# Functional calculus

In mathematics, a functional calculus is a theory allowing one to apply mathematical functions to mathematical operators. It is now a branch (more accurately, several related areas) of the field of functional analysis, connected with spectral theory. (Historically, the term was also used synonymously with calculus of variations; this usage is obsolete, except for functional derivative. Sometimes it is used in relation to types of functional equations, or in logic for systems of predicate calculus.) If $\displaystyle{ f }$ is a function, say a numerical function of a real number, and $\displaystyle{ M }$ is an operator, there is no particular reason why the expression $\displaystyle{ f(M) }$ should make sense. If it does, then we are no longer using $\displaystyle{ f }$ on its original function domain. In the tradition of operational calculus, algebraic expressions in operators are handled irrespective of their meaning. This passes nearly unnoticed if we talk about 'squaring a matrix', though, which is the case of $\displaystyle{ f(x) = x^2 }$ and $\displaystyle{ M }$ an $\displaystyle{ n\times n }$ matrix. The idea of a functional calculus is to create a principled approach to this kind of overloading of the notation.
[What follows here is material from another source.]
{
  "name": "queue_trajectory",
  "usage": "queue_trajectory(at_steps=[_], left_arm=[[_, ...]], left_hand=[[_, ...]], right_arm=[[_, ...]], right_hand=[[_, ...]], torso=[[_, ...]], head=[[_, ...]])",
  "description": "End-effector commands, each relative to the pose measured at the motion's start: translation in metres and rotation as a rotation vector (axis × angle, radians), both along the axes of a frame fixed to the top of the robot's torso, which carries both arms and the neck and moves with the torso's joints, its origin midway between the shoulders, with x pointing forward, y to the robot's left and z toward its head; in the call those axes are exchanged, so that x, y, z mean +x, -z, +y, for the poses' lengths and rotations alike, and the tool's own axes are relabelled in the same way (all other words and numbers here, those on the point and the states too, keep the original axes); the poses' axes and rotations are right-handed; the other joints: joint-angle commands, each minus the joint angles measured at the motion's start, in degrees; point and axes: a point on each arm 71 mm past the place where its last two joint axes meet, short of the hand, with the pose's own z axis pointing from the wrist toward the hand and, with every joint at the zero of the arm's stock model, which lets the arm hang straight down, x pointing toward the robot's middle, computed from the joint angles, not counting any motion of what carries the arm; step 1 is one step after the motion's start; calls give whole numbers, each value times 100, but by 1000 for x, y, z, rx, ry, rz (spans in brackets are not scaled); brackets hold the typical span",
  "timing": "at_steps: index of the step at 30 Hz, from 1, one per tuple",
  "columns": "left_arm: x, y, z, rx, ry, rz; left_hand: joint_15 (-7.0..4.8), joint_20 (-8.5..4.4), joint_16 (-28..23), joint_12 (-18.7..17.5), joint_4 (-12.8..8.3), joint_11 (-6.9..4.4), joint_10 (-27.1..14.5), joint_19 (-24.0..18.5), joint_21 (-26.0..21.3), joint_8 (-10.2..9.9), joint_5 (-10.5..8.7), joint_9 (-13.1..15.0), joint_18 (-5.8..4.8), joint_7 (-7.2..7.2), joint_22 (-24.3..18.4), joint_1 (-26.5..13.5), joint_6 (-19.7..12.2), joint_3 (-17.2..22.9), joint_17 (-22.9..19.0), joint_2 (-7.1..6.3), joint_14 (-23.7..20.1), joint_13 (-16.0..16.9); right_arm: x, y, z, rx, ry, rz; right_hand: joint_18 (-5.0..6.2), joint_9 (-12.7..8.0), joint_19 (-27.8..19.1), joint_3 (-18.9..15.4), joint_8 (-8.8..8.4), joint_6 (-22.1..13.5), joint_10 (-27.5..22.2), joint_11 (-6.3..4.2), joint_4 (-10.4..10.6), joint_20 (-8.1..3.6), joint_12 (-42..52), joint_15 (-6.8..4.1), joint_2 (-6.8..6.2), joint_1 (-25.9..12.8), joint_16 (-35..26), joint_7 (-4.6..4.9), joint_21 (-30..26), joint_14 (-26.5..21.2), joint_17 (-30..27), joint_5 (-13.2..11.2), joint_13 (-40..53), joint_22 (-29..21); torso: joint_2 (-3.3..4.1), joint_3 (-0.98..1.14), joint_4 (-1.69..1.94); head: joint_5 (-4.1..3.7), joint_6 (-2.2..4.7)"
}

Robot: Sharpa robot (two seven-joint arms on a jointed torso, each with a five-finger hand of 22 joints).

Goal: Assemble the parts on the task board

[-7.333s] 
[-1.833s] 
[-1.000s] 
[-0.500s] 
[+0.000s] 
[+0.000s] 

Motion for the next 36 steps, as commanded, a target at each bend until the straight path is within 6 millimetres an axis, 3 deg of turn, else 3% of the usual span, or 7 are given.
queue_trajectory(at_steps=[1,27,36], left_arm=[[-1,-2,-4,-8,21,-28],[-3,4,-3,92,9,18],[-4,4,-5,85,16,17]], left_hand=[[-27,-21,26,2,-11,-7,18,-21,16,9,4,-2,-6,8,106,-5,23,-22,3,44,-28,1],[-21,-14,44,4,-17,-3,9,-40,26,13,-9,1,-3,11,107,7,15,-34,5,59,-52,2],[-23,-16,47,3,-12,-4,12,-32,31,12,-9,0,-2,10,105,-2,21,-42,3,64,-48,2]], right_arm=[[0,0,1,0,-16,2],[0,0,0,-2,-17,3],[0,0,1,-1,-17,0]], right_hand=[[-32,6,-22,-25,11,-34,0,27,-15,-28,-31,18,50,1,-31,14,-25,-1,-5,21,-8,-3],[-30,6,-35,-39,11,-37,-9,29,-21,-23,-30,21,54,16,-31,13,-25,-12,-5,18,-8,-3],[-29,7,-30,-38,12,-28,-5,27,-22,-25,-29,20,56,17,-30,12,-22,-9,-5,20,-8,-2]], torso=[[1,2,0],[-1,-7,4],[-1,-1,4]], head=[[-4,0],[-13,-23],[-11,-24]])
The most immediate case is to apply polynomial functions to a square matrix, extending what has just been discussed. In the finite-dimensional case, the polynomial functional calculus yields quite a bit of information about the operator. For example, consider the family of polynomials which annihilates an operator $\displaystyle{ T }$. This family is an ideal in the ring of polynomials. Furthermore, it is a nontrivial ideal: let $\displaystyle{ n }$ be the finite dimension of the algebra of matrices, then $\displaystyle{ \{I, T, T^2, \ldots, T^n \} }$ is linearly dependent. So $\displaystyle{ \sum_{i=0}^n \alpha_i T^i = 0 }$ for some scalars $\displaystyle{ \alpha_i }$, not all equal to 0. This implies that the polynomial $\displaystyle{ \sum_{i=0}^n \alpha_i x^i }$ lies in the ideal. Since the ring of polynomials is a principal ideal domain, this ideal is generated by some polynomial $\displaystyle{ m }$. Multiplying by a unit if necessary, we can choose $\displaystyle{ m }$ to be monic. When this is done, the polynomial $\displaystyle{ m }$ is precisely the minimal polynomial of $\displaystyle{ T }$. This polynomial gives deep information about $\displaystyle{ T }$. For instance, a scalar $\displaystyle{ \alpha }$ is an eigenvalue of $\displaystyle{ T }$ if and only if $\displaystyle{ \alpha }$ is a root of $\displaystyle{ m }$. Also, sometimes $\displaystyle{ m }$ can be used to calculate the exponential of $\displaystyle{ T }$ efficiently.

The polynomial calculus is not as informative in the infinite-dimensional case. Consider the unilateral shift with the polynomials calculus; the ideal defined above is now trivial. Thus one is interested in functional calculi more general than polynomials. The subject is closely linked to spectral theory, since for a diagonal matrix or multiplication operator, it is rather clear what the definitions should be.